#### About this exercise
Produce a word-for-word copy of the data below.

#### Provided material
####################

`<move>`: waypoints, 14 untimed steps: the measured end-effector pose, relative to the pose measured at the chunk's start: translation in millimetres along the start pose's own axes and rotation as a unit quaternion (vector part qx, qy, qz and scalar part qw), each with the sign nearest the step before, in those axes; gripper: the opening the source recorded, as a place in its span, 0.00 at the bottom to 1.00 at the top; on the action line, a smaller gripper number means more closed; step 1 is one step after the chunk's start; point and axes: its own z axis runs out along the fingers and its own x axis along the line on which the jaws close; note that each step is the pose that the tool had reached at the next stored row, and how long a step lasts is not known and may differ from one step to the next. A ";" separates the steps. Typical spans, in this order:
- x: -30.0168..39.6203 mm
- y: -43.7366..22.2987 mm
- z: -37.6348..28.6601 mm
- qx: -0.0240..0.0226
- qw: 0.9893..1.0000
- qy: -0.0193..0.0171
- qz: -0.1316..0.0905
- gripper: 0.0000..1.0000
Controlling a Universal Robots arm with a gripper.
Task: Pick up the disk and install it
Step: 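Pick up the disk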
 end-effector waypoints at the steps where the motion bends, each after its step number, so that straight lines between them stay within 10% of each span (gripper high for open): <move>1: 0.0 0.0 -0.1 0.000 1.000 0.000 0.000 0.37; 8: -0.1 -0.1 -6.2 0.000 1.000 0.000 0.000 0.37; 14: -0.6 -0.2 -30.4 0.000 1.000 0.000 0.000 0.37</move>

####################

#### Response to this exercise
`<move>`: waypoints, 14 untimed steps: the measured end-effector pose, relative to the pose measured at the chunk's start: translation in millimetres along the start pose's own axes and rotation as a unit quaternion (vector part qx, qy, qz and scalar part qw), each with the sign nearest the step before, in those axes; gripper: the opening the source recorded, as a place in its span, 0.00 at the bottom to 1.00 at the top; on the action line, a smaller gripper number means more closed; step 1 is one step after the chunk's start; point and axes: its own z axis runs out along the fingers and its own x axis along the line on which the jaws close; note that each step is the pose that the tool had reached at the next stored row, and how long a step lasts is not known and may differ from one step to the next. A ";" separates the steps. Typical spans, in this order:
- x: -30.0168..39.6203 mm
- y: -43.7366..22.2987 mm
- z: -37.6348..28.6601 mm
- qx: -0.0240..0.0226
- qw: 0.9893..1.0000
- qy: -0.0193..0.0171
- qz: -0.1316..0.0905
- gripper: 0.0000..1.0000
Controlling a Universal Robots arm with a gripper.
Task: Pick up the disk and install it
Step: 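Pick up the disk
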 end-effector waypoints at the steps where the motion bends, each after its step number, so that straight lines between them stay within 10% of each span (gripper high for open): <move>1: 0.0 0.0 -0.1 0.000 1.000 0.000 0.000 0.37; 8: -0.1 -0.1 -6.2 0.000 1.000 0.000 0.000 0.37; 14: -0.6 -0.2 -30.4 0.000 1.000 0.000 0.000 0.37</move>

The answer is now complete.